How to create the perfect HTML Form, designed for the goal of efficiently bursting the user's blood vessels from sheer rage.
  • Call the Submit button something odd, like "HERE", or "->". Also, try to make it as nonstandard, or subtle as possible. Muted or altered colors work great. Make sure to use only one Submit button, preferably at the top of a long form so the lusers have to scroll all the way back to the top.
  • Make the entry fields too small. This is especially good for addresses and city names.
  • Leave it up to the user as to how to format their phone number/date. Just make it one short space (3 characters should be fine), no hints.
  • Be sure not to mark which fields are required, but definitely require some of them.
  • Enforce requirements through javascript, ensuring that input conforms to no known standards. Require 10 digit zipcodes, forbid punctuation in addresses, and so on.
  • Cryptic dropdowns, concealed checkboxes (those ones that you have to "If you don't want us not to send this to none of our affiliates, then do not check this box." type (emphasis on NOTs is mine, not yours! Make it blend in and be grammatically confusing so it's harder to figure out what to do in order not to subscribe/give out your info/post your fine collection of artistic nudes on a public site/something catastrophic). Thanks to Jetifi for a nicely convoluted sentence.
  • When the form is submitted and required information is missing, be sure to inform the user of it in the ugliest way possible. I find a big blank page with the word "ERROR" on it works the best.
  • Assure security on your site by either disabling the back button, so the user has to manually retype the URL s/he was at, or erase the form so ALL information has to be reentered. Presenting the form in a FLASH interface without a back button is a good idea, but not too great as users may be on guard, being prematurely forewarned by this fact that you're a complete wanker.
  • If you really must reload the form page with an ERROR message displayed, make sure to erase the form before redisplaying it. Can't have that POST data just floating around like that for the user to reuse. Do not in any way try to explain which data was indeed required.
  • MALTP has suggested placing the "Submit" button on the right. Common usage shows the opposite layout is by far more prevalent, making this a subtly perfidious move.
Combining the above "features" is highly recommended. After completion, you should have a form optimized to drive a vegetarian to drink (eh?).

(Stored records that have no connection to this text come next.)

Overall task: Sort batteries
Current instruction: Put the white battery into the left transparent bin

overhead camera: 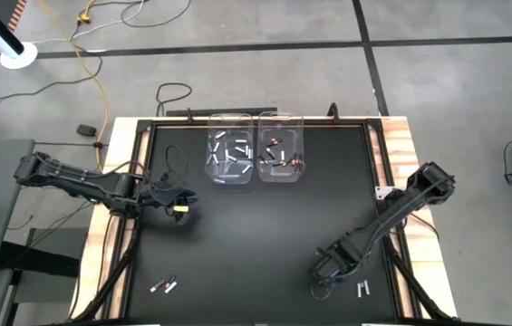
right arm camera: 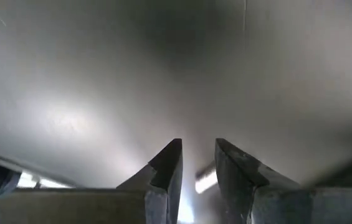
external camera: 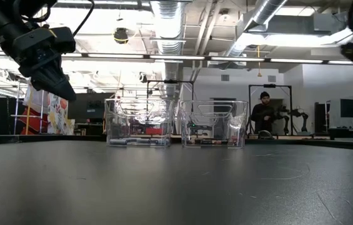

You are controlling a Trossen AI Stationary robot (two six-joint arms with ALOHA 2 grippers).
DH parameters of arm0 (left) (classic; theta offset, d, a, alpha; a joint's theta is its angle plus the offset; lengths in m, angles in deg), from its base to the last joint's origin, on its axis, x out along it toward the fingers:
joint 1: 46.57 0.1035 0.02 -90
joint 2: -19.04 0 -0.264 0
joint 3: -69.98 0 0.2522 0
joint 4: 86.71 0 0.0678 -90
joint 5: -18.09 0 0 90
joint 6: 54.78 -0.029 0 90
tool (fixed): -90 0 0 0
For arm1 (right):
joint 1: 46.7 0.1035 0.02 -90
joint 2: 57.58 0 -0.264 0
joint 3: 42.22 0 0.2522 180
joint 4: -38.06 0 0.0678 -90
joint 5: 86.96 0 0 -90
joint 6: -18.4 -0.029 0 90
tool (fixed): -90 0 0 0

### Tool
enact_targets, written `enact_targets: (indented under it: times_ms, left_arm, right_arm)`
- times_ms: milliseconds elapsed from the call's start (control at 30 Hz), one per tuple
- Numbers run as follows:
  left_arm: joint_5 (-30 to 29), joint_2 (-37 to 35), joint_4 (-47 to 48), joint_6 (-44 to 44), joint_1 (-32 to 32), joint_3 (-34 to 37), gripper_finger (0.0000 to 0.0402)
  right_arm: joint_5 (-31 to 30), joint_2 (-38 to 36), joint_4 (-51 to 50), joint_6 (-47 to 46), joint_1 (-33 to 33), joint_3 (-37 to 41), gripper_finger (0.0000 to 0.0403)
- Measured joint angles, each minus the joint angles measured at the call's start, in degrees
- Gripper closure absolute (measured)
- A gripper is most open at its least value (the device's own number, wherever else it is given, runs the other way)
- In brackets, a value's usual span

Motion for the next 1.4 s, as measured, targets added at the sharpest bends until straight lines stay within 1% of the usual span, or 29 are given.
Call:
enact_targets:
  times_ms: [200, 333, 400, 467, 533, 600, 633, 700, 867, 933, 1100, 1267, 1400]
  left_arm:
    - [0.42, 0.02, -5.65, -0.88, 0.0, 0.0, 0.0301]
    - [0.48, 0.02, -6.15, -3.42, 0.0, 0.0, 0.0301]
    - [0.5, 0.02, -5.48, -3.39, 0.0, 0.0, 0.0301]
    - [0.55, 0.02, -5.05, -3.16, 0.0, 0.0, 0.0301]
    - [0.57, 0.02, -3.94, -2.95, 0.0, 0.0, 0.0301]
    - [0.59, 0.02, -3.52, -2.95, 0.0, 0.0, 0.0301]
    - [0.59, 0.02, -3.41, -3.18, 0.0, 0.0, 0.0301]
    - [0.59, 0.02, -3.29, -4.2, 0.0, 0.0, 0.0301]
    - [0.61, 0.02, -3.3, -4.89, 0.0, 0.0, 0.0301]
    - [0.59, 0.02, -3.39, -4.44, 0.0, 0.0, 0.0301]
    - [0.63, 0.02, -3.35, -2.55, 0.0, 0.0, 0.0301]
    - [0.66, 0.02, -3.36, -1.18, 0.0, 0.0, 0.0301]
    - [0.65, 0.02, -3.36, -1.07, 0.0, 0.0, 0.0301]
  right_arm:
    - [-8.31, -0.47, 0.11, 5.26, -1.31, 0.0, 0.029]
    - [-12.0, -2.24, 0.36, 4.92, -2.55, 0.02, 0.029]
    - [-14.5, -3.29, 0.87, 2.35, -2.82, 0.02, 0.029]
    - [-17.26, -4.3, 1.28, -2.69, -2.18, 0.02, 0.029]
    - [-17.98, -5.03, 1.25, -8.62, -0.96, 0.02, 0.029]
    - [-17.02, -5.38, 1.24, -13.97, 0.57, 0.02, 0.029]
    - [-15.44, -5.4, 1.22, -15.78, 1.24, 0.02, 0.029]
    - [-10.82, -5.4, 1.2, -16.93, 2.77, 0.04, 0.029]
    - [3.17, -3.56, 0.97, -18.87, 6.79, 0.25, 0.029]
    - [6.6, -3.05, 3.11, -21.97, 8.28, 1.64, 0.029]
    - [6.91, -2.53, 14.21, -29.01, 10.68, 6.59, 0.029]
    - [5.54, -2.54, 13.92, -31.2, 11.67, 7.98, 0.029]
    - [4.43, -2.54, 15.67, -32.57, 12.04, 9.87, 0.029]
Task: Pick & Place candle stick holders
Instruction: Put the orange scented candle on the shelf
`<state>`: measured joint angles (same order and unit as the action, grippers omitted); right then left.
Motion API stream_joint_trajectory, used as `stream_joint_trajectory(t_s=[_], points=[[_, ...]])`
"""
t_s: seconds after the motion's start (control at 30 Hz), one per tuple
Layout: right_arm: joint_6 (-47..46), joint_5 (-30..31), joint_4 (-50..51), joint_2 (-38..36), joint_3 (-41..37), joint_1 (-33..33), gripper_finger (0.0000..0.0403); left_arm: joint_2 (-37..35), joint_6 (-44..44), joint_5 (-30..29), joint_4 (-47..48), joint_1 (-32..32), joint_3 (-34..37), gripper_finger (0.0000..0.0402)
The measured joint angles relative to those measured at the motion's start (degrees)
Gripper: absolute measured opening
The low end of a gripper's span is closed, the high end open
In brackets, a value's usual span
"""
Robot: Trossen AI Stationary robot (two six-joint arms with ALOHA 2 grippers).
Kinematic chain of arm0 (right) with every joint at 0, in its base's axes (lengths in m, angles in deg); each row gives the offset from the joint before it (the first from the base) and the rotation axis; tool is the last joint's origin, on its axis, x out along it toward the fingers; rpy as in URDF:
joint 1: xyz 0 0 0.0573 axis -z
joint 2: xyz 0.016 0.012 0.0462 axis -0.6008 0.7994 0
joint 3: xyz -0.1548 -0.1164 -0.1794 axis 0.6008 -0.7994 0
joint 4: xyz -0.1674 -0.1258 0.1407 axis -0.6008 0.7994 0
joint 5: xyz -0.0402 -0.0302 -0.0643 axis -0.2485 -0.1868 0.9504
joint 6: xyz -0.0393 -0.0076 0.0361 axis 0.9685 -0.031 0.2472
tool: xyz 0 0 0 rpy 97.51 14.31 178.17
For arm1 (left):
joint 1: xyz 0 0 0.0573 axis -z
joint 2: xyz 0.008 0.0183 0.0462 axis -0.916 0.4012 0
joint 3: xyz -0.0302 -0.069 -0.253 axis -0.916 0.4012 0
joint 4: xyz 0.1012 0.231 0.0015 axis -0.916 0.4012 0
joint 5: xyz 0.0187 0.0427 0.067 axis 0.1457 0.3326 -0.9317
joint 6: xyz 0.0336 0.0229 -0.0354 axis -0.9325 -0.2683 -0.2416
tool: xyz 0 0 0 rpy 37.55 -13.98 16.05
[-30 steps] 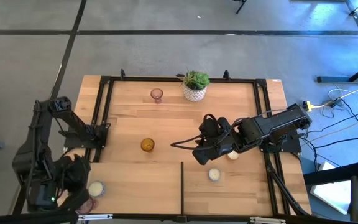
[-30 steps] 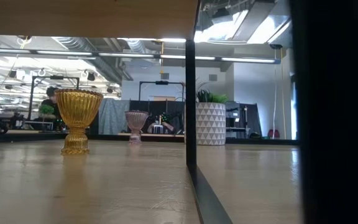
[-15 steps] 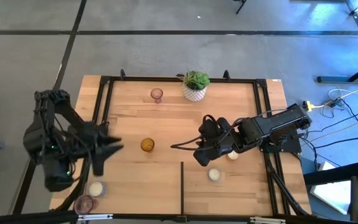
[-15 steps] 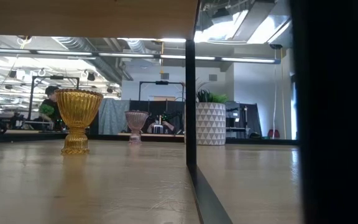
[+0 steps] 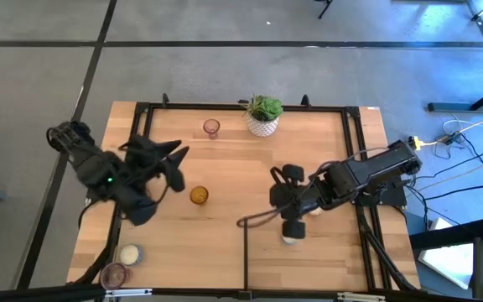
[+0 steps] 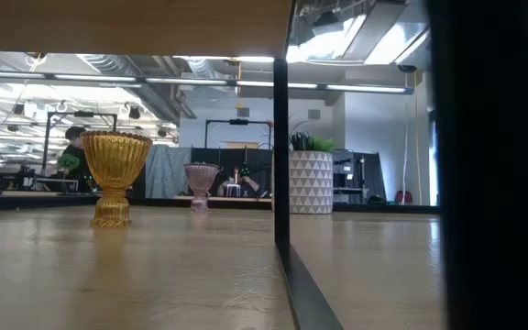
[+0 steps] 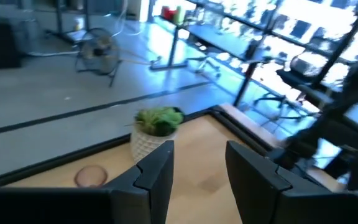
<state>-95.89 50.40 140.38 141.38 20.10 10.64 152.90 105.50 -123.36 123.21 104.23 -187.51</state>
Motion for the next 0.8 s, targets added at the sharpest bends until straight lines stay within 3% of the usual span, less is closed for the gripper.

Alternately if you want to skip the sarcasm and really make a good form, reverse these steps. Here they are:
  • Use one very obvious, very standard "Submit" button. generic-man points out that using contextual labels (such as "Log In" if logging on, or "Add to Cart") is even better, if possible. Place the button at the bottom of the form.
  • Think about your fields and how long they might be. Then take your estimate and double it. The space on your page and in your database is cheap - your user's patience is not.
  • Ideally, separate the phone number into its standard parts, if expecting visitors from one country. In the US, I use three blanks, one for area code, one for the part before the dash, and one for the part after the dash. Building an auto-advance that will jump the user to the next box after entering the digits is a great help. If you're expecting international, provide an example or five, but let your parser accept any input. Do not punish the user for having a nonstandard phone number. Handle date input with appropriate dropdowns to eliminate faulty formatting.
  • Clearly identify required input.
  • Javascript can be your friend. Test it thoroughly - ideally the script should never kick in if your form is intuitive enough.
  • Dropdowns and checkboxes are great, but be sure they're clear and distinct - the fewer choices the better. Leave boxes checked or unchecked based on the one YOU would choose - not the one you WISH they'd choose or the one your marketing department wishes they'd choose.
  • Ensure data persistence. If an error occurs, make it so that the user has to correct only the part in error - take pains to ensure that it is obvious what it is that has to be corrected. A clear message in bold text at the top describing which field combined with a highlight of the field works; better yet, display to them only the field to be corrected. This is easily done with the <disabled> tag.
  • Do not use FLASH-based forms. It's that simple. Don't do it unless you really know what you're doing (and you don't, I can almost guarantee it).
  • Provide a "Clear Form" button and a "Cancel" button which clearly aborts the process and exits the user from the vicinity of the form. Nothing says Security like complete departure.
  • The "Ok" button goes on the left, the "Cancel" on the right, in almost all cases. Do your visitor (and yourself) a favor and follow the standard.
It's fairly simple; create forms as you would have forms be created for you. If you can't, ask someone who can. You'll turn off more users by using a badly designed form than not using one at all.

Of course I could be completely wrong and people are such sheep that they'll take anything just to fill out your form. But do you want those kind of people filling out your form anyway? Maybe you do...

This is good advice whether you design a form from hell or not - either way, you don't want users destroying your carefully created setup.